- Born: 1958 (age 67–68)
- Occupation: real estate investor
- Known for: founder of BLDG Management
- Spouse: Victoria Goldman
- Children: Regina Goldman Krumholz Robert Goldman
- Parent(s): Irving Goldman Joyce Goldman
- Family: Allan H. Goldman (cousin) Jane Goldman (cousin) Amy Goldman Fowler (cousin) Diane Goldman Kemper (cousin) Sol Goldman (uncle)

= Lloyd Goldman =

American real estate developer (born 1958)

Lloyd Goldman is a New York real estate developer and founder of BLDG Management.

==Biography==
Goldman is the son of real estate investor Irving Goldman. His uncle, Sol Goldman, was one of the most prominent real estate investors in New York City
during the 1980s owning a portfolio of nearly 600 commercial and residential properties. Goldman inherited a portfolio of New York City real estate. In the 1990s, he focused on buying distressed properties at government auctions. In 1984, he founded BLDG Management which owns over 250 residential and commercial properties nationwide and controls over $2 billion in real estate.
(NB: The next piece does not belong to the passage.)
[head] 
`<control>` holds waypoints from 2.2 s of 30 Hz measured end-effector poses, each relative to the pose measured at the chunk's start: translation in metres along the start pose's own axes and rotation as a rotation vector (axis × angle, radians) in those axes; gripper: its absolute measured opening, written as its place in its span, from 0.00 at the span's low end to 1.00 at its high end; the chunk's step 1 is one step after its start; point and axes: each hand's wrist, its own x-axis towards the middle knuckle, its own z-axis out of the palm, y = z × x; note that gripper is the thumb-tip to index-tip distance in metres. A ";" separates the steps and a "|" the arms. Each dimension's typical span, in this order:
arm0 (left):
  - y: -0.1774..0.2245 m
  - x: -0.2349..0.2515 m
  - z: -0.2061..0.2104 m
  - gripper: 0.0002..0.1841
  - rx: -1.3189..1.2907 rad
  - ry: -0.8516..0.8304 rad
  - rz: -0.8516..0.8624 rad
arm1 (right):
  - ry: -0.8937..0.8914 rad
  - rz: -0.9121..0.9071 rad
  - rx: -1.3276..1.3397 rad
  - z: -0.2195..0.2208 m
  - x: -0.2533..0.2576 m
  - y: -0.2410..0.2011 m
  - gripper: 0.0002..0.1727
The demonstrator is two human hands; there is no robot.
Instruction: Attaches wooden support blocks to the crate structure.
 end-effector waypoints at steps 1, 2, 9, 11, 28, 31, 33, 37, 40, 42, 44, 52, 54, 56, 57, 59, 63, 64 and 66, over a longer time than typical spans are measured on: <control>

In early 2001, Goldman partnered with Larry Silverstein and Joseph Cayre to purchase the lease of the World Trade Center from the Port Authority of New York and New Jersey for $3.2 billion. The partnership was required to post $800 million in fees and down payments to win the deal. Goldman and Cayre posted a combined $110 million; Silverstein contributed $14 million; Frank Lowy's Westfield America contributed $127 million (Westfield controlled the retail mall at the trade center); and $563 million was borrowed from GMAC Financing. Goldman was to receive 25% of the management fees. In 2006, Goldman's share was increased to 50% and he took over control of the project from Silverstein in 2016.

In 2004, Goldman was an investor in a group that purchased the 110-story Sears Tower in Chicago for $840 million with partners Joseph Moinian, Joseph Chetrit, and Jeffrey Feil, eventually changing the name to the Willis Tower in 2009. In 2009, he partnered with Jeffrey Feil and Stanley Chera to purchase the retail space in The St. Regis Hotel for $117 million; in 2012, they sold it for $380 million. In late 2018, Goldman built BLDG Management's first residential building in New York City.

Goldman serves on M&T Bank’s New York City Director’s Advisory Council and Mortgage Investment Council.

==Philanthropy==
In 2012, Goldman was elected the president of American Associates, Ben-Gurion University of the Negev (AABGU). He is trustee of the Joyce and Irving Goldman Family Foundation, and is involved with Conservation International, The Educational Alliance, and the We Are Family Foundation. Goldman serves as a trustee of the North Shore-Long Island Jewish Health System, and he and his wife Victoria funded a pediatric allergy and respiratory care and research wing at the National Jewish Health center.

==Personal life==
Goldman lives in Manhattan with his wife Victoria, an education consultant and author of the Manhattan Family Guide to Private Schools. Their daughter,
Regina Goldman, is an assistant district attorney for Middlesex County, Massachusetts. In 2012, she married Richard Krumholz at the Central Synagogue in New York.